Après un an et demi d’arrêt des rencontres en « présentiel », et par une météo très ensoleillée, une journée « Marc Chagall » à Sarrebourg était proposée aux adhérents de l’association. Un petit groupe a répondu présent à la sortie. La 1ère étape a conduit les participants à la chapelle des Cordeliers pour une visite guidée autour du vitrail magistral « La Paix » ou « L’Arbre de Vie » de 12 m de haut.

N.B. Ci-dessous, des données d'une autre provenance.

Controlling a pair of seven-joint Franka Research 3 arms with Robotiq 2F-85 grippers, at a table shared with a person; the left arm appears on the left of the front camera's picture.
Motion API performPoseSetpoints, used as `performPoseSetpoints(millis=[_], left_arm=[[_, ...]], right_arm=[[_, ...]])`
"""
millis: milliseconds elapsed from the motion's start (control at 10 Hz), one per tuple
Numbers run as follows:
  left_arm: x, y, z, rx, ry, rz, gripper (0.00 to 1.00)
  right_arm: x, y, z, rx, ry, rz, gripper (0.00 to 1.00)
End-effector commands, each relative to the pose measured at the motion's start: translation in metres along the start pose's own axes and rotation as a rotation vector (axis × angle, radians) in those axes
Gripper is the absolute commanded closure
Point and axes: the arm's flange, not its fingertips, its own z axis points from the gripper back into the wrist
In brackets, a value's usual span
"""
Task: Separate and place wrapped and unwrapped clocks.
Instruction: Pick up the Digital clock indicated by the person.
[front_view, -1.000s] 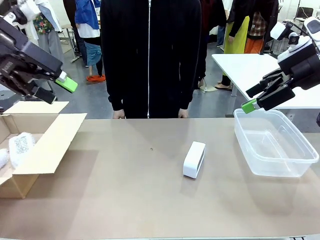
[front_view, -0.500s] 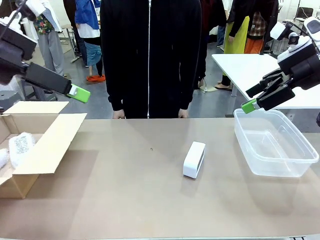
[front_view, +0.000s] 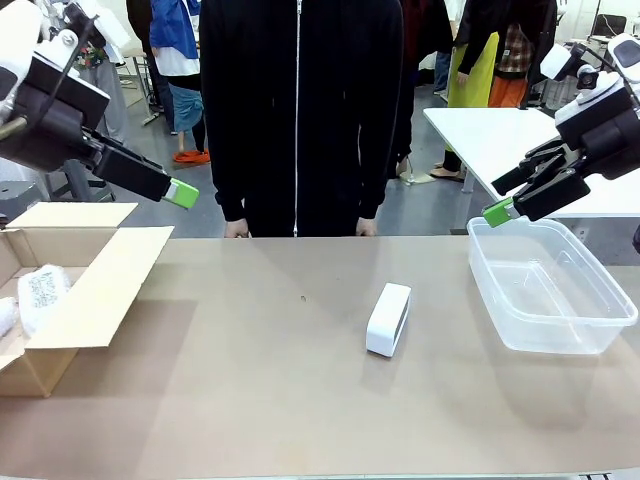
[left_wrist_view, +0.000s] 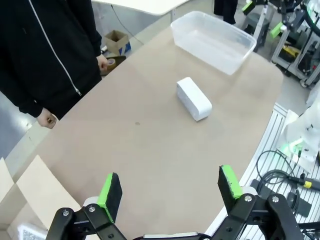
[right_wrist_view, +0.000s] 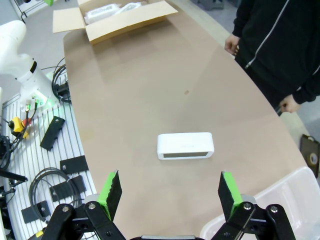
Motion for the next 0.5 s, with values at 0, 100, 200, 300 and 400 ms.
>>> performPoseSetpoints(millis=[0,100,200,300,400], left_arm=[[-0.0285,0.0031,0.0032,0.03,0.048,-0.052,0.0],[-0.0264,0.0062,0.0059,0.045,0.08,-0.069,0.0],[-0.0258,0.006,0.0066,0.035,0.079,-0.06,0.0],[-0.0247,0.0075,0.0066,0.046,0.082,-0.064,0.0],[-0.022,0.0105,0.0068,0.064,0.078,-0.048,0.0]], right_arm=[[0.0007,-0.0015,-0.0016,0.02,-0.023,0.005,0.0],[0.0007,-0.0015,-0.0016,0.02,-0.023,0.005,0.0],[0.0007,-0.0015,-0.0016,0.02,-0.023,0.005,0.0],[0.0007,-0.0015,-0.0016,0.02,-0.023,0.005,0.0],[0.0007,-0.0015,-0.0016,0.02,-0.023,0.005,0.0]])
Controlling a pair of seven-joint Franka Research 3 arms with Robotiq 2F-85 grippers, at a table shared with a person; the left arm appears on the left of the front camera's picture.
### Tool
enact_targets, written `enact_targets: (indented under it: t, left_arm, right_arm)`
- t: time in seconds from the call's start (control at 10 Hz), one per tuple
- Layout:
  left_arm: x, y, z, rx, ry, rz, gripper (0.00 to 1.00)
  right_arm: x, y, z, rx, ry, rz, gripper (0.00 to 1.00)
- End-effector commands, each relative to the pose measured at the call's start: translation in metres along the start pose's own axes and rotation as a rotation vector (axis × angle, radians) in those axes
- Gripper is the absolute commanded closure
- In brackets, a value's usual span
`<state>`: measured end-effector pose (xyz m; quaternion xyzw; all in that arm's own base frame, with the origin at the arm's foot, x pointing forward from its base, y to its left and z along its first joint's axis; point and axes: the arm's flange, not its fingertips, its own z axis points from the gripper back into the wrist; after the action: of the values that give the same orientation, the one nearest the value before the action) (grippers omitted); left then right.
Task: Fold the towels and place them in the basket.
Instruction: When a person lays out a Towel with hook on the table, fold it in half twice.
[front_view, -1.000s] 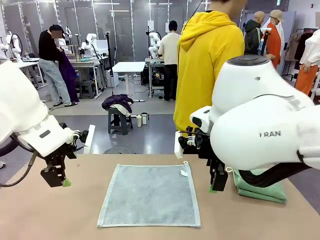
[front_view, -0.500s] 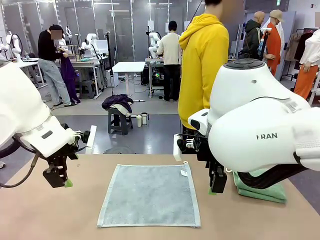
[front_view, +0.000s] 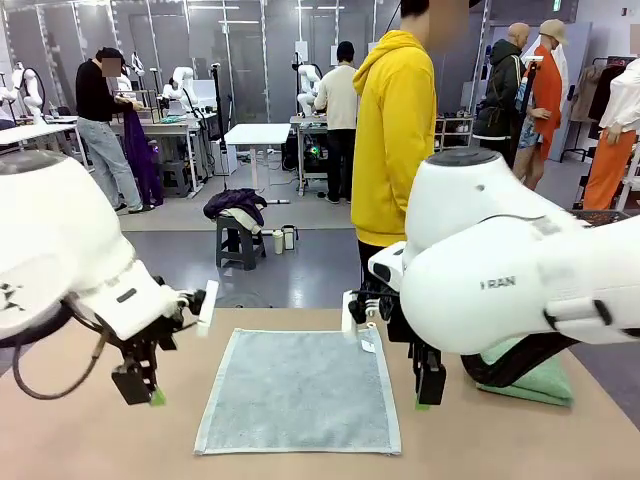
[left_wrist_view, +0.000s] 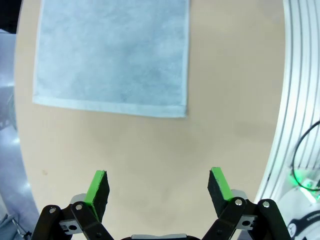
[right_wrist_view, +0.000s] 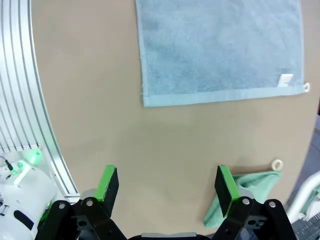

Elaboré dans l’atelier Simon de Reims, deux années ont été nécessaires (de 1974 à 1976) au maître verrier Charles Marq pour le réaliser. Il s’agit d’une œuvre exceptionnelle qui s’inscrit dans la totalité de l’arc de la nef, là où se termine le chœur. Au lieu de se fermer sur lui-même, celui-ci s’ouvre vers la lumière.

Avant de rejoindre le Musée du Pays de Sarrebourg, les « Amis » ont eu le privilège de découvrir la synagogue de Sarrebourg et d’y recevoir de nombreuses explications sur la religion de Chagall. Puis, ils ont découvert les somptueuses tapisseries d’Yvette Cauquil-Prince réunies dans une salle d’exposition. Elle a réalisé de nombreuses œuvres en lien avec Marc Chagall mais d’autres artistes. Un repas copieux a été ensuite dégusté au restaurant de l’Ami Fritz, situé en haut de Grand Rue, à quelques pas du musée.

L’après-midi a été consacrée à la conférence de Christian Schmitt, critique d’art et invité d’honneur de la journée, sur les vitraux de la cathédrale de Metz au centre socioculturel. Une vingtaine de personnes avaient répondu à l’invitation. Pendant plus d’une heure, le conférencier a évoqué la vie de Marc Chagall, le lien entre le maître et Metz puis a analysé finement les différents vitraux du « passeur de lumière » réalisés dans « la Lanterne du Bon Dieu ».